→ PROBLEM STATEMENT
In the material below, the lines from the one containing "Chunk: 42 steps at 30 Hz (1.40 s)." through the one containing "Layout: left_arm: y" are to be given again exactly, ends included, and no others.

→ DATA IN THIS EXERCISE
__________________________________________________

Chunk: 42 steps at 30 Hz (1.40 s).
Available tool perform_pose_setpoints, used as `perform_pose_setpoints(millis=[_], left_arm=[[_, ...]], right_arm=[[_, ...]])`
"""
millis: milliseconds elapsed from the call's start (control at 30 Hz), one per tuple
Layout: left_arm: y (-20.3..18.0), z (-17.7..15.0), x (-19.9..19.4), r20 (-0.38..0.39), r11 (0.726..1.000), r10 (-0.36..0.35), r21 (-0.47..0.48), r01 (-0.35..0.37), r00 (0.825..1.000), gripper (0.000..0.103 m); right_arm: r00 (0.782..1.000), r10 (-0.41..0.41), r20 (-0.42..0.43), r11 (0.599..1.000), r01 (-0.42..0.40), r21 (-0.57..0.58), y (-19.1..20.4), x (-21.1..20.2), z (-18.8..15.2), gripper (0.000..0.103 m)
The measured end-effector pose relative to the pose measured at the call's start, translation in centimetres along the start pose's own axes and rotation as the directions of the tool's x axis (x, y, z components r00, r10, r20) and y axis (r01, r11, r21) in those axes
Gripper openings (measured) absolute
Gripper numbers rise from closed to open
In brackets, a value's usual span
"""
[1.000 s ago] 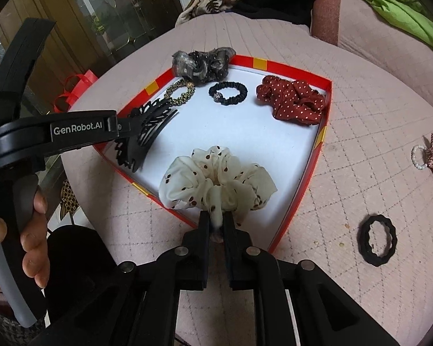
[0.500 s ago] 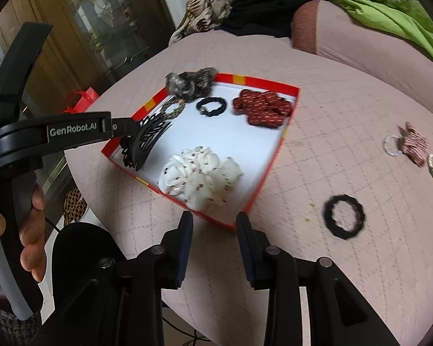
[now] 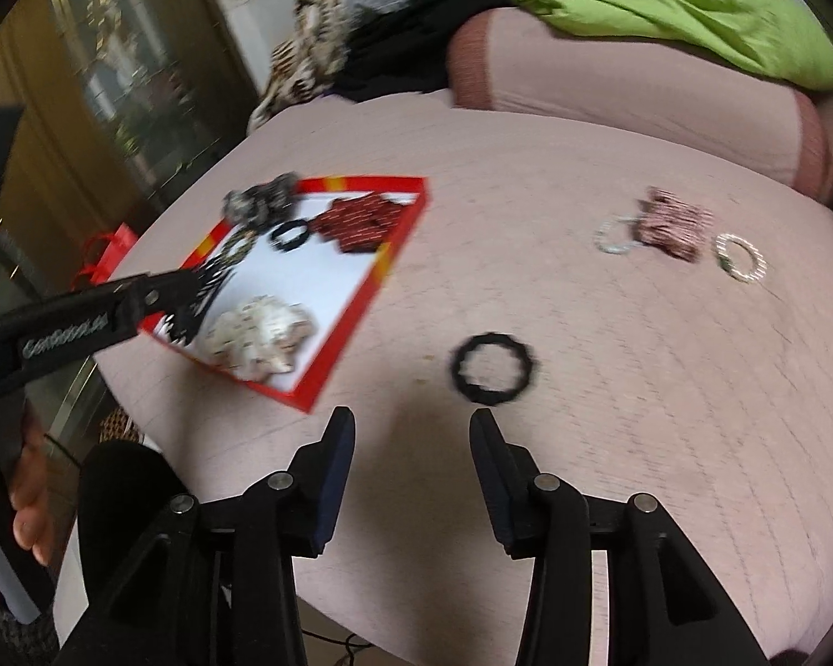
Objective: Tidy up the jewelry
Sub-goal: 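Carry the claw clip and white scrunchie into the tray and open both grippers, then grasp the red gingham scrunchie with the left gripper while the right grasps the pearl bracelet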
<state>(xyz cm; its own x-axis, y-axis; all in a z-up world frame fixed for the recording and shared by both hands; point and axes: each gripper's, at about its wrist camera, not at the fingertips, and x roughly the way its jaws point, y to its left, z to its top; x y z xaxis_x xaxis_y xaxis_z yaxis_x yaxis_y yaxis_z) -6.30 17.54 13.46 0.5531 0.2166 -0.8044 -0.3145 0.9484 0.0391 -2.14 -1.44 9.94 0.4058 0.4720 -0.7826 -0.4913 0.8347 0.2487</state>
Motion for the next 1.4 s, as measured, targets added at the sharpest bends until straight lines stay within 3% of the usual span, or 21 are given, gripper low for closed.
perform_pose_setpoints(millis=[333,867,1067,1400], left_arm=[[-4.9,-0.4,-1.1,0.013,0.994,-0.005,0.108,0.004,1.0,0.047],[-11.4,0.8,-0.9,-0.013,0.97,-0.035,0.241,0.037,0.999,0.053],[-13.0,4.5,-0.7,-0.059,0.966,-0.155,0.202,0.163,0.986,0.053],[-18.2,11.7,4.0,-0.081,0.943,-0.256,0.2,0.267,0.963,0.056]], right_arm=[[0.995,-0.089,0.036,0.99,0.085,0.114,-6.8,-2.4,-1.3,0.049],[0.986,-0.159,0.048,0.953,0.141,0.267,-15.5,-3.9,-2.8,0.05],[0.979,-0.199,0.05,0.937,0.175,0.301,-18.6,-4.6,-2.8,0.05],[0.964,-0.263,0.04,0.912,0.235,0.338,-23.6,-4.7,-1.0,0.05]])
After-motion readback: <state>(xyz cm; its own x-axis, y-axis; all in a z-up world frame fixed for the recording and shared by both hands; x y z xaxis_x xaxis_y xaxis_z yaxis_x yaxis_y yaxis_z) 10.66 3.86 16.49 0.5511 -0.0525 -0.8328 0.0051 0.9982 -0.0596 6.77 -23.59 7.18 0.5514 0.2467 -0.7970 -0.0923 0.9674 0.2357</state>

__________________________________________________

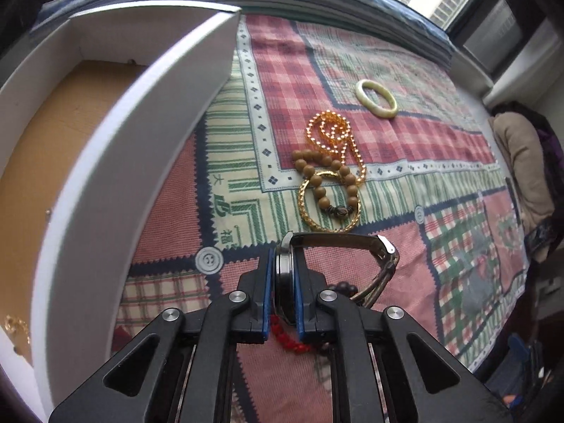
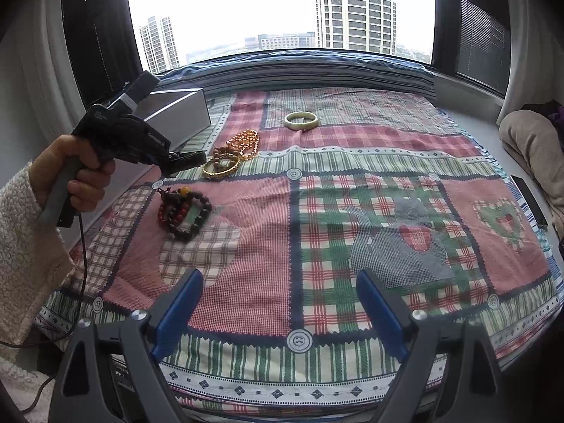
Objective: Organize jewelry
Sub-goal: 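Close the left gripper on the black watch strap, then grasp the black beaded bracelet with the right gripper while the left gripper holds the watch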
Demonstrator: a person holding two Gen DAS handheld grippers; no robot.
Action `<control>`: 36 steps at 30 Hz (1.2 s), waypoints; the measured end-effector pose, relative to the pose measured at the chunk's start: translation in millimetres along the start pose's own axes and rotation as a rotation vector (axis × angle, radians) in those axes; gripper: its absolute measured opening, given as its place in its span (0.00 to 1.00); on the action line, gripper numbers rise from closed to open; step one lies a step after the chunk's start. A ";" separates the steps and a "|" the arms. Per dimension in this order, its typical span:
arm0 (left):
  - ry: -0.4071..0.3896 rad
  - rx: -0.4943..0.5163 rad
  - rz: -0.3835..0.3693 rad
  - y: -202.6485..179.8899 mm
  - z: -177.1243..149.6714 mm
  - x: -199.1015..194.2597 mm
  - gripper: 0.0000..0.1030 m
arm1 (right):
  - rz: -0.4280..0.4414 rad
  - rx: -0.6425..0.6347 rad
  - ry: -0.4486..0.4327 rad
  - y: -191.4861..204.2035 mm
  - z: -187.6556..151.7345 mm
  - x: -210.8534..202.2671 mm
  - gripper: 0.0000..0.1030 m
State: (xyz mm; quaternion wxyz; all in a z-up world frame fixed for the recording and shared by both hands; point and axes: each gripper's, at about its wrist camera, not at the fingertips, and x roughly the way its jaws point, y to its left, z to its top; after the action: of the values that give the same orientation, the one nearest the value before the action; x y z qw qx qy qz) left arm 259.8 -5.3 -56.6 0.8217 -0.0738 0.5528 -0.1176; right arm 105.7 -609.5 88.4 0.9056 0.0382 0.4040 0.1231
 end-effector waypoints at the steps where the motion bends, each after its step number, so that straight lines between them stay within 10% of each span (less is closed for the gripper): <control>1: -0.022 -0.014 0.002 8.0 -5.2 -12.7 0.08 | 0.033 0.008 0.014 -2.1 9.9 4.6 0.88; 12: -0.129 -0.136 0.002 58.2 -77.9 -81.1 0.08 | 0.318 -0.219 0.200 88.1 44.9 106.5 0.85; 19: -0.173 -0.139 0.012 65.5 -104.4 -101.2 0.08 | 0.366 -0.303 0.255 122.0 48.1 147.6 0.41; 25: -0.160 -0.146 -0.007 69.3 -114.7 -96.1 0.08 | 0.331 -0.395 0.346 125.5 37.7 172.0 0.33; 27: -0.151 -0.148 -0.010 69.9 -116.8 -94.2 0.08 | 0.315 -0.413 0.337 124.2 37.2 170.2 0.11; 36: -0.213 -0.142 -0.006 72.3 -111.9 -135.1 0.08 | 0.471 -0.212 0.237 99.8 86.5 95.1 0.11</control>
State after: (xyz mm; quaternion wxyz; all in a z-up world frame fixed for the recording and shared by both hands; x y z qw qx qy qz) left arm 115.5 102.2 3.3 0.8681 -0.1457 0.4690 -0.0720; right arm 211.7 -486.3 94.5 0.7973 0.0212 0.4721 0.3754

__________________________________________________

→ TASK OUTPUT
Chunk: 42 steps at 30 Hz (1.40 s).
Available tool perform_pose_setpoints, used as `perform_pose_setpoints(millis=[_], left_arm=[[_, ...]], right_arm=[[_, ...]])`
"""
millis: milliseconds elapsed from the call's start (control at 30 Hz), one per tuple
Layout: left_arm: y (-20.3..18.0), z (-17.7..15.0), x (-19.9..19.4), r20 (-0.38..0.39), r11 (0.726..1.000), r10 (-0.36..0.35), r21 (-0.47..0.48), r01 (-0.35..0.37), r00 (0.825..1.000), gripper (0.000..0.103 m); right_arm: r00 (0.782..1.000), r10 (-0.41..0.41), r20 (-0.42..0.43), r11 (0.599..1.000), r01 (-0.42..0.40), r21 (-0.57..0.58), y (-19.1..20.4), x (-21.1..20.2), z (-18.8..15.2), gripper (0.000..0.103 m)

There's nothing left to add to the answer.